What is being asked
All lines below containing "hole" are to be listed.

--- Given records Enclosed Below ---

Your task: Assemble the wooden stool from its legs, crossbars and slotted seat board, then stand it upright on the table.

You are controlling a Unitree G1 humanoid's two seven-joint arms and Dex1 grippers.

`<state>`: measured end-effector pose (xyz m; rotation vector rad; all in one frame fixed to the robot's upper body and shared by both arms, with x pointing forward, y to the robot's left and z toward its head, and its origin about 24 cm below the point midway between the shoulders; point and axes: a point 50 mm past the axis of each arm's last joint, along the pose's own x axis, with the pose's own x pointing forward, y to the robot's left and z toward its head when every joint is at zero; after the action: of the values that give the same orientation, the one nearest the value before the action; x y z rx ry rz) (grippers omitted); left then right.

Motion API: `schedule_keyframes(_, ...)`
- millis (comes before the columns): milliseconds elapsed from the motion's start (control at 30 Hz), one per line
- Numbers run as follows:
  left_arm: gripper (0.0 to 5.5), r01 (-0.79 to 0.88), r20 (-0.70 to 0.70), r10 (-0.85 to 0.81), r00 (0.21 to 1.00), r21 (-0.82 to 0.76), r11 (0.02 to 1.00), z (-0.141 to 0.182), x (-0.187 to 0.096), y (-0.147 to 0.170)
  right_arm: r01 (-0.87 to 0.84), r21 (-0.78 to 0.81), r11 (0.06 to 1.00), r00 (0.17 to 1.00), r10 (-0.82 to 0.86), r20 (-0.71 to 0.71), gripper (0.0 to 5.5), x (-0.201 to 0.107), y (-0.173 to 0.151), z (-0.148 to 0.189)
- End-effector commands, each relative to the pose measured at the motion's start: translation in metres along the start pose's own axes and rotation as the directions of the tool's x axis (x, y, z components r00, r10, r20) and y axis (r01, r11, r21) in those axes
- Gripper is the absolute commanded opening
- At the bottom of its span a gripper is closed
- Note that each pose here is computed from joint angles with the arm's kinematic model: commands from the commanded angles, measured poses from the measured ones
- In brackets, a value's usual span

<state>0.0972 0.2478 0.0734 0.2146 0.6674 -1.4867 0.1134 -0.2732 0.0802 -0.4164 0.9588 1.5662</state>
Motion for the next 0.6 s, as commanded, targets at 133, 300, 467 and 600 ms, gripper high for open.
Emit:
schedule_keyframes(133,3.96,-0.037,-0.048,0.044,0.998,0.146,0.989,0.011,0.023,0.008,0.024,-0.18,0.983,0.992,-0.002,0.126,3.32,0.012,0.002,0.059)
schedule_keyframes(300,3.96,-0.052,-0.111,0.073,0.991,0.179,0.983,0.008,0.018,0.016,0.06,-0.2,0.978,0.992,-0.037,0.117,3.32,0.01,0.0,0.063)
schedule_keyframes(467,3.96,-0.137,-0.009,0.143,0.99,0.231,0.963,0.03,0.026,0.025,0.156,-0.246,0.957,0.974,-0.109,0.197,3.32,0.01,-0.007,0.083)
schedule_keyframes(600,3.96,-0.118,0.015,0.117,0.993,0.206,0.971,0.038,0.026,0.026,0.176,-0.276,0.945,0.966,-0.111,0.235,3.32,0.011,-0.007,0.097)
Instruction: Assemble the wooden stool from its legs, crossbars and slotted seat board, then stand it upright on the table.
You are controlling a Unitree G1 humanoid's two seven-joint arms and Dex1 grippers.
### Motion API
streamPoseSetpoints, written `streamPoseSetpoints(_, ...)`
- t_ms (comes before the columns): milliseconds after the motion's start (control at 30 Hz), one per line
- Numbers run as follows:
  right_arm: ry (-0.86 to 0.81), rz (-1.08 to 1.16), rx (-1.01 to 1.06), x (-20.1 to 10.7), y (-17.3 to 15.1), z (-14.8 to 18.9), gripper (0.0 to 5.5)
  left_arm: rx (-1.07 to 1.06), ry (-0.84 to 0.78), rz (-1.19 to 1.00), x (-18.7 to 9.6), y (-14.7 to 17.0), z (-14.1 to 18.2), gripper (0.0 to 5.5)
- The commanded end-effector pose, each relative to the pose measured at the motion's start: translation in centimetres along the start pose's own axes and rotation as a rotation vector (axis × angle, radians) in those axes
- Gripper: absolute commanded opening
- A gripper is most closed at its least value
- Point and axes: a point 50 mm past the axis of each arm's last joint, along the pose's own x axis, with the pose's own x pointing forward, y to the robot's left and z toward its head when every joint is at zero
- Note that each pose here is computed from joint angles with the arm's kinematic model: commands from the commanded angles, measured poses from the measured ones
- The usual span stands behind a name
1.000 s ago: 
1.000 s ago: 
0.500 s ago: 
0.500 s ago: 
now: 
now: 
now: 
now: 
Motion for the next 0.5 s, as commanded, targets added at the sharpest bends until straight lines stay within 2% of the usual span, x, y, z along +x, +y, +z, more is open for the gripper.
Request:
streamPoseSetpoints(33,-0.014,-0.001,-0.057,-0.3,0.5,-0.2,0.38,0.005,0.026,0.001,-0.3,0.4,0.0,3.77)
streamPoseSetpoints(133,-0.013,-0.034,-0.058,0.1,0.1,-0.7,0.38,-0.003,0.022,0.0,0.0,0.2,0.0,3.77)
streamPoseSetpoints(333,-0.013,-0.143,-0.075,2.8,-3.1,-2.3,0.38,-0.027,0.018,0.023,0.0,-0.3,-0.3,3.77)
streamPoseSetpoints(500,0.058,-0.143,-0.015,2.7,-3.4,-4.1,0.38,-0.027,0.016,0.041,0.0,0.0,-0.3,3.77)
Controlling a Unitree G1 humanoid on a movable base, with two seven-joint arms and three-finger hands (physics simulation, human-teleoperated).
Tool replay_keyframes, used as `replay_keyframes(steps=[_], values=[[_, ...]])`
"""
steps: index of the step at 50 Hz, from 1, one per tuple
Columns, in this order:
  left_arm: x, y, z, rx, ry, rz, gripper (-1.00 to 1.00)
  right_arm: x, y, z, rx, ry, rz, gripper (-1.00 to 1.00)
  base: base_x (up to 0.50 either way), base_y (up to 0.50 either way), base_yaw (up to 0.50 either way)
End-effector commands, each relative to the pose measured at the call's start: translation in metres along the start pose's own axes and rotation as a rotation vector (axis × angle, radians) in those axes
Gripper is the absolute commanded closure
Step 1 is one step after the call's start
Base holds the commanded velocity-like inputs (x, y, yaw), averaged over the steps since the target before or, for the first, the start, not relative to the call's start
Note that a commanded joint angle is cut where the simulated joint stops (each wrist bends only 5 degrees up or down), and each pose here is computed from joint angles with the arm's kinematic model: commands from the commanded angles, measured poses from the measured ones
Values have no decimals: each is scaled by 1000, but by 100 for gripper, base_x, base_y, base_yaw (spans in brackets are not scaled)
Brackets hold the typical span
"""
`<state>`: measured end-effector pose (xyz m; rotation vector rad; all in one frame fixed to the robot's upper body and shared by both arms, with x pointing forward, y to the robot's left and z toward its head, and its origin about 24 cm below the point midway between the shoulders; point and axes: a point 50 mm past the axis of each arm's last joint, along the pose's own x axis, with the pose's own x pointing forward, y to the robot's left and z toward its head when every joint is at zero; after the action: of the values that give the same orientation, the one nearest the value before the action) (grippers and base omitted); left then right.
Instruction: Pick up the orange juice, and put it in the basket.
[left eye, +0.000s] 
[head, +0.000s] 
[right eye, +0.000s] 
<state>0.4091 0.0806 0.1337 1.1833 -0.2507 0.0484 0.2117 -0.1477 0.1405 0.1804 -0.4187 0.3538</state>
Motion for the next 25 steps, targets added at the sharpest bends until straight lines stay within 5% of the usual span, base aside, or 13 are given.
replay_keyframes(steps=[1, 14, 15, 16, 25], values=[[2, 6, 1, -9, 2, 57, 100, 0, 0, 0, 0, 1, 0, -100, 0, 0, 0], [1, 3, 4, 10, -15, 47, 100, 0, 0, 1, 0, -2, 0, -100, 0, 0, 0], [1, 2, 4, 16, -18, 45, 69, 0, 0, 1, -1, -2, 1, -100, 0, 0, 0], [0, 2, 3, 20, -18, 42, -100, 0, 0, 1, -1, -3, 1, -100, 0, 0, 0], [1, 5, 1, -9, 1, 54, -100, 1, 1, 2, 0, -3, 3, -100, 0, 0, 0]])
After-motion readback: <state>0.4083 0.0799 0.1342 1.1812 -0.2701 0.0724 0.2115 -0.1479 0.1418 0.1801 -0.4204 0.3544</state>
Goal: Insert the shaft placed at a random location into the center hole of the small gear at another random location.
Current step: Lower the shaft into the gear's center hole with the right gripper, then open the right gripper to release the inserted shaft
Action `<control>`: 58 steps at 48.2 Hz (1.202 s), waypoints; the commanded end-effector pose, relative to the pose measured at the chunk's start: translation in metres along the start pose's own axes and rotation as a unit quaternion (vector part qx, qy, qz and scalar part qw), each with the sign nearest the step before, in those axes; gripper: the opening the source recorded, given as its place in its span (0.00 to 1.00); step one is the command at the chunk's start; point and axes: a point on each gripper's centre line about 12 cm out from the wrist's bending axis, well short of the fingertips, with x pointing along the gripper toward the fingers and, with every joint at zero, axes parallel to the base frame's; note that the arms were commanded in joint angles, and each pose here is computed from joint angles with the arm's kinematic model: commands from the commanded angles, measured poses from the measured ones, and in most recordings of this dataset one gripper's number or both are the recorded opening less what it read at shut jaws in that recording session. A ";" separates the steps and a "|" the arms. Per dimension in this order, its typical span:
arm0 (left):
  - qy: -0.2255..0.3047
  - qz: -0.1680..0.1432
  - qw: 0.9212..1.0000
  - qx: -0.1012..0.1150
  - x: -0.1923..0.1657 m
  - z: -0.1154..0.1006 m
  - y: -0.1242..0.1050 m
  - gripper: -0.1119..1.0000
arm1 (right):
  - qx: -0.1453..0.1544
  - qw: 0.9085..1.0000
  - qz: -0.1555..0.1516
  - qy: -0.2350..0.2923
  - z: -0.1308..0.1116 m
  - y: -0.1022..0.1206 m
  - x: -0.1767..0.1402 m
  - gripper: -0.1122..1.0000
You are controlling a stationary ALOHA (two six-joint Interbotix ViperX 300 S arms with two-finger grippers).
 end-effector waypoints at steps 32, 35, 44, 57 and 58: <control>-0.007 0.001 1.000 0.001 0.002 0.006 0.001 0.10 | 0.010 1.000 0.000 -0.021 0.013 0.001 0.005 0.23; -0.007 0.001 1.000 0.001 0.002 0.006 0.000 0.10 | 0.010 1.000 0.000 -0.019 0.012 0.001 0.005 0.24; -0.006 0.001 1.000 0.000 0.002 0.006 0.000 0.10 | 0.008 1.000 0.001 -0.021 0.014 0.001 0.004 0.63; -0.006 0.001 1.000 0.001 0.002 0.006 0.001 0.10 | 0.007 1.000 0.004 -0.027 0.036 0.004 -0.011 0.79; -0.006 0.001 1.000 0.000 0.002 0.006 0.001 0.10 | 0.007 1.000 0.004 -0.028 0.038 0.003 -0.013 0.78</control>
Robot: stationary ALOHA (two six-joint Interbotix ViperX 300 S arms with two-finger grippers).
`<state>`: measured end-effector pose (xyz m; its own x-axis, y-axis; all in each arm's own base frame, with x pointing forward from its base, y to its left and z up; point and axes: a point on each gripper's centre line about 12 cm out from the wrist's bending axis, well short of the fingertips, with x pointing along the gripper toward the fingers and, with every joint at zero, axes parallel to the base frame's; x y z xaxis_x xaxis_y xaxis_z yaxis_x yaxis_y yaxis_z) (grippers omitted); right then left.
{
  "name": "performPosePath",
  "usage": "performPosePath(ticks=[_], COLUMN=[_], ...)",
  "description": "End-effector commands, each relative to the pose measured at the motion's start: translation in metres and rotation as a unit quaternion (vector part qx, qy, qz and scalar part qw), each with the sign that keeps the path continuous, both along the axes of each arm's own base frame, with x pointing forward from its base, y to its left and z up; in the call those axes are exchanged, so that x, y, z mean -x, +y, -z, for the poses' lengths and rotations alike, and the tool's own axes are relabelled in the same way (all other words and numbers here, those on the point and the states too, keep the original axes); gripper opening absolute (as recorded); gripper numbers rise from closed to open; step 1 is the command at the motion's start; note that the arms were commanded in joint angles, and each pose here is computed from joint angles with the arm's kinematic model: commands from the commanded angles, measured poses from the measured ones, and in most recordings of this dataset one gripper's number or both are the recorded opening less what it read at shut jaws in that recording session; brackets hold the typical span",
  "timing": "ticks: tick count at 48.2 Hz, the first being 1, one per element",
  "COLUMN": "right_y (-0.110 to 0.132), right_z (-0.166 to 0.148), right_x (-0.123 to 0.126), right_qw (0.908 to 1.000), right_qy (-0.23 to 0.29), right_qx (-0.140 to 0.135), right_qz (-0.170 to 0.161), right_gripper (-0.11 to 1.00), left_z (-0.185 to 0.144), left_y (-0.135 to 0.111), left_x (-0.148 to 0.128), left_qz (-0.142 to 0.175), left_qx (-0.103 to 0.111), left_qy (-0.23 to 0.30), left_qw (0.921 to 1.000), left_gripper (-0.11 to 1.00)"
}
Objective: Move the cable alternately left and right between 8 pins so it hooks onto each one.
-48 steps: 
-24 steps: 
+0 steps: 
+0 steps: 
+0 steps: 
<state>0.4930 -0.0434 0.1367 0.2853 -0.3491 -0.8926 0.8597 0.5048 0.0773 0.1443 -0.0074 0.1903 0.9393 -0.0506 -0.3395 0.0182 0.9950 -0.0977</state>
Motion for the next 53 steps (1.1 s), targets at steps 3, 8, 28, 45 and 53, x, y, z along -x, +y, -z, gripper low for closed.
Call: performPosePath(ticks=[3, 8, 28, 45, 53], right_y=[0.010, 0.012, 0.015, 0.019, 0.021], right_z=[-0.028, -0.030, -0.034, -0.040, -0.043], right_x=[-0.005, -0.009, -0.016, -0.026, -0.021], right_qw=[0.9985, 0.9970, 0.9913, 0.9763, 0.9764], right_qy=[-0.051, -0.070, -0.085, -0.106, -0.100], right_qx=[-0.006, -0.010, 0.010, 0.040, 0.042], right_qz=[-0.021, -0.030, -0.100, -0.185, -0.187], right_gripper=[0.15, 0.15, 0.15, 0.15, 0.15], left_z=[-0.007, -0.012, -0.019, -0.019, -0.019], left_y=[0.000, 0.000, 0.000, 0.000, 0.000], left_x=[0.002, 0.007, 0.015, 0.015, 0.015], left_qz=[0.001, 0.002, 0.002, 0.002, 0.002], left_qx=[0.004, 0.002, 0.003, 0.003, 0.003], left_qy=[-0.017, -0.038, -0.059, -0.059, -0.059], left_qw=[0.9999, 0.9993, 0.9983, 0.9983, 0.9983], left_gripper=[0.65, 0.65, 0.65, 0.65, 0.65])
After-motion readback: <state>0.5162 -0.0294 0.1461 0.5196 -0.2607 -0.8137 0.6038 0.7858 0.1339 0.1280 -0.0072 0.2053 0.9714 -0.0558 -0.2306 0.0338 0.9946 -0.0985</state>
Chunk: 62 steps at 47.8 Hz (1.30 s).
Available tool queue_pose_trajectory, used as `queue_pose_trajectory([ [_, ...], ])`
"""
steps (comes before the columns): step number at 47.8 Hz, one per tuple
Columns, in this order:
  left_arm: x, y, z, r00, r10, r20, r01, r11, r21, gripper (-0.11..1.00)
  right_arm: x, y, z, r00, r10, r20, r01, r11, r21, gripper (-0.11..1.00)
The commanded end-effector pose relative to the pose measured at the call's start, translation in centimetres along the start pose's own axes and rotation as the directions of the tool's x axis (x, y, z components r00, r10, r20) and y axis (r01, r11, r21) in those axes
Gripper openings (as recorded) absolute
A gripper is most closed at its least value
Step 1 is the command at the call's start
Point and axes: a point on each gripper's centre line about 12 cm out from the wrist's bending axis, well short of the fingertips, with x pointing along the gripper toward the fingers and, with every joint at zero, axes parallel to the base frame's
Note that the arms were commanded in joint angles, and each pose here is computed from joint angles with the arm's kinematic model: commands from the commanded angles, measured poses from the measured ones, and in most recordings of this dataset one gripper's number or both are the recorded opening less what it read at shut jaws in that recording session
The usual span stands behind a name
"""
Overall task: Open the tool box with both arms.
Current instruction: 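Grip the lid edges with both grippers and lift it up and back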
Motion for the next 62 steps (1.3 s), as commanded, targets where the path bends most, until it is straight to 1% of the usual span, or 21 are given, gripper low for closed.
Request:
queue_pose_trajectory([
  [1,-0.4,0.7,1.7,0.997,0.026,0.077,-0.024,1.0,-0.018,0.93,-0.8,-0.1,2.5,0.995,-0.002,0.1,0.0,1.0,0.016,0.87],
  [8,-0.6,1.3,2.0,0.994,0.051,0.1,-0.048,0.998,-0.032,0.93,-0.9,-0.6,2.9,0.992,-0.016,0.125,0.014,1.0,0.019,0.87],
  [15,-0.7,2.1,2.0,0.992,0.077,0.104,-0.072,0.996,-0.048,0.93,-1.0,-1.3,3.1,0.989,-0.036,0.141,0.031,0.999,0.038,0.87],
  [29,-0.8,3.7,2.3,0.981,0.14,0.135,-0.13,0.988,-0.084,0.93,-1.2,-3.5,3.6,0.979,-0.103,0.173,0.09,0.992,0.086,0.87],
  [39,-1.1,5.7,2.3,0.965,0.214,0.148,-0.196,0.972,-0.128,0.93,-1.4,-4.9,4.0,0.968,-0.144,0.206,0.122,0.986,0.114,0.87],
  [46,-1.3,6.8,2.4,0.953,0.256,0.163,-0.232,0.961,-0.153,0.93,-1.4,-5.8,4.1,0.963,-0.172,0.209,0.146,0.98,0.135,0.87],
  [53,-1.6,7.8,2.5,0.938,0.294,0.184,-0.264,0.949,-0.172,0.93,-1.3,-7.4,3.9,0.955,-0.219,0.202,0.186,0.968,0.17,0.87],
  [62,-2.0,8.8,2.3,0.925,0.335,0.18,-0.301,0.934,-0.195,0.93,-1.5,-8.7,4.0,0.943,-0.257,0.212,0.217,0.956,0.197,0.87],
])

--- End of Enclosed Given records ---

Written response
Goal: Insert the shaft placed at a random location into the center hole of the small gear at another random location.
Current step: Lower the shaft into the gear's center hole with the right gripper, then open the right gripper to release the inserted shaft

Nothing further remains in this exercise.